What is needed is an exact copy of the whole listing below, with no pictures.

══════════

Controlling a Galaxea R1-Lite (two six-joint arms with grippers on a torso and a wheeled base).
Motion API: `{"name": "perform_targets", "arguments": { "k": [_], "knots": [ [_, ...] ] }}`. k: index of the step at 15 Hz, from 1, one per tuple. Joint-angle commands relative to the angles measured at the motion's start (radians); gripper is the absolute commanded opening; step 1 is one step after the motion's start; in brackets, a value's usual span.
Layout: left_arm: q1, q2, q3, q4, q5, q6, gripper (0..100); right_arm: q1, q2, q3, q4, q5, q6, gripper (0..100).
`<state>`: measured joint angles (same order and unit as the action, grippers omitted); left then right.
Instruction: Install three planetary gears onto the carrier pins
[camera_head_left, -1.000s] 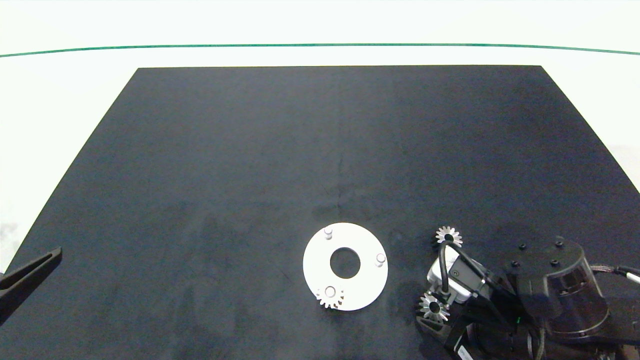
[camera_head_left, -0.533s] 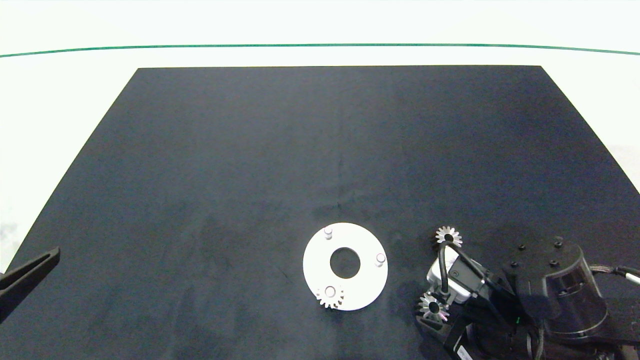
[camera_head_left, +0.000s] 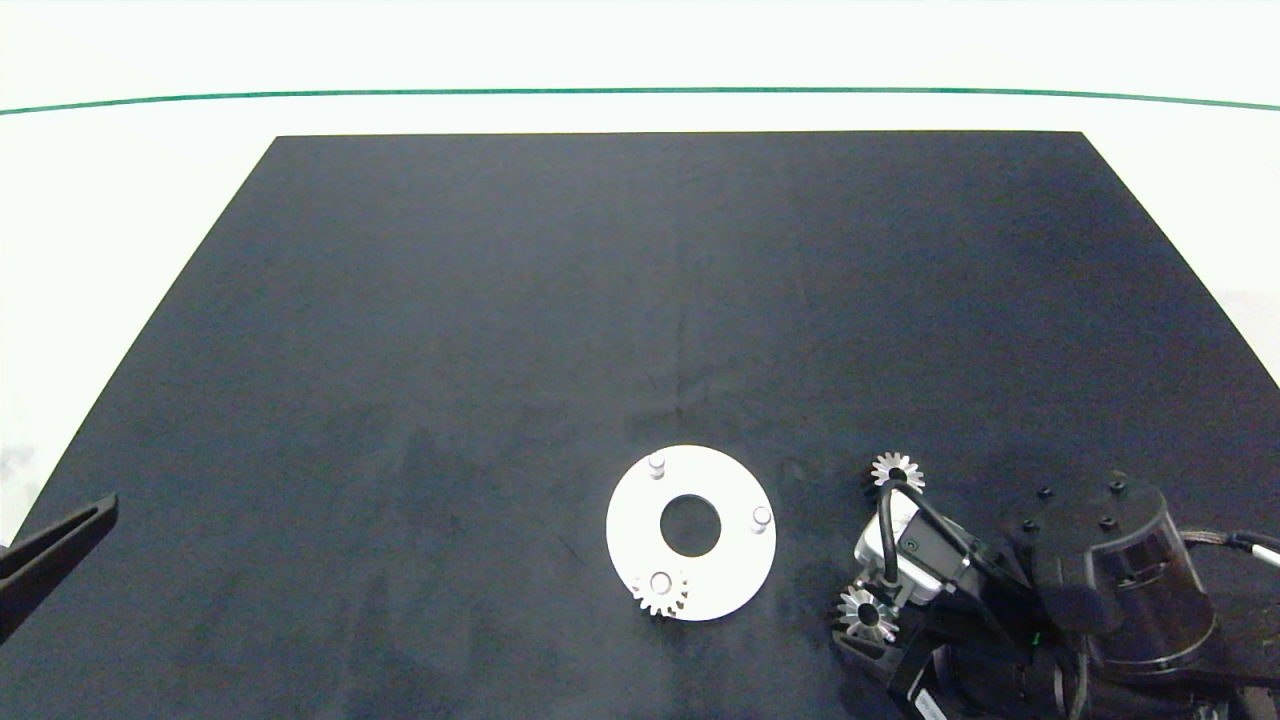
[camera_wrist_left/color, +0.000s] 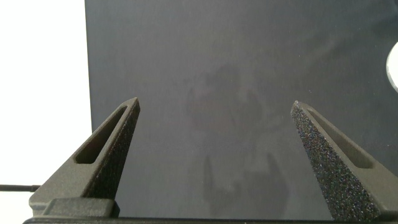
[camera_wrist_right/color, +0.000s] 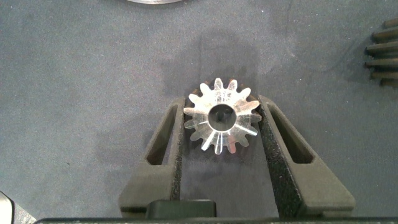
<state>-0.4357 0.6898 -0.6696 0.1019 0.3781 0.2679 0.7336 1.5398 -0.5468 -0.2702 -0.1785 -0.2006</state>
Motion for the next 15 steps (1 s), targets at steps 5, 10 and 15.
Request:
{"name": "perform_targets", "arguments": {
  "k": [5, 10, 15],
  "knots": [
    [0.000, 0.004, 0.001, 0.001, 0.001, 0.001, 100, -0.005, -0.004, 0.004, 0.002, -0.004, -0.002, 1],
    [0.000, 0.004, 0.007, 0.001, 0.002, 0.002, 100, -0.013, -0.033, -0.038, 0.034, -0.013, -0.010, 1],
    [0.000, 0.005, 0.008, 0.001, 0.001, 0.002, 100, -0.007, -0.086, -0.193, 0.209, -0.012, -0.010, 1]
  ]
}}
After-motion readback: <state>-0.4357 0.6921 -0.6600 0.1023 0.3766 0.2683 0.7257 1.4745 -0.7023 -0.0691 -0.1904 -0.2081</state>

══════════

§ OUTPUT
Controlling a Galaxea R1-Lite (two six-joint arms with grippers on a torso and a wheeled base).
Motion API: `{"name": "perform_targets", "arguments": { "k": [_], "knots": [ [_, ...] ] }}`. k: index of the step at 15 Hz, from 1, one per tuple. Joint-angle commands relative to the angles measured at the motion's start (radians); gripper is the absolute commanded opening; step 1 is one step after the motion's start; in brackets, a value's usual span.
Layout: left_arm: q1, q2, q3, q4, q5, q6, gripper (0..100); right_arm: q1, q2, q3, q4, q5, q6, gripper (0..100).
`<state>`: measured joint angles (same order and unit as the action, grippers omitted); left then right.
Instruction: Install three planetary gears onto the carrier pins
[camera_head_left, -1.000s] 
[camera_head_left, -0.533s] 
[camera_head_left, +0.000s] 
[camera_wrist_left/color, +0.000s] 
[camera_wrist_right/color, +0.000s] 
<state>-0.4357 0.6898 -0.6696 0.1019 0.3781 0.2679 0.7336 1.5398 -0.5468 -0.2702 -0.1785 -0.2006</state>
Motion for the next 15 steps (1 s), targets at steps 5, 10 and 15.
Request:
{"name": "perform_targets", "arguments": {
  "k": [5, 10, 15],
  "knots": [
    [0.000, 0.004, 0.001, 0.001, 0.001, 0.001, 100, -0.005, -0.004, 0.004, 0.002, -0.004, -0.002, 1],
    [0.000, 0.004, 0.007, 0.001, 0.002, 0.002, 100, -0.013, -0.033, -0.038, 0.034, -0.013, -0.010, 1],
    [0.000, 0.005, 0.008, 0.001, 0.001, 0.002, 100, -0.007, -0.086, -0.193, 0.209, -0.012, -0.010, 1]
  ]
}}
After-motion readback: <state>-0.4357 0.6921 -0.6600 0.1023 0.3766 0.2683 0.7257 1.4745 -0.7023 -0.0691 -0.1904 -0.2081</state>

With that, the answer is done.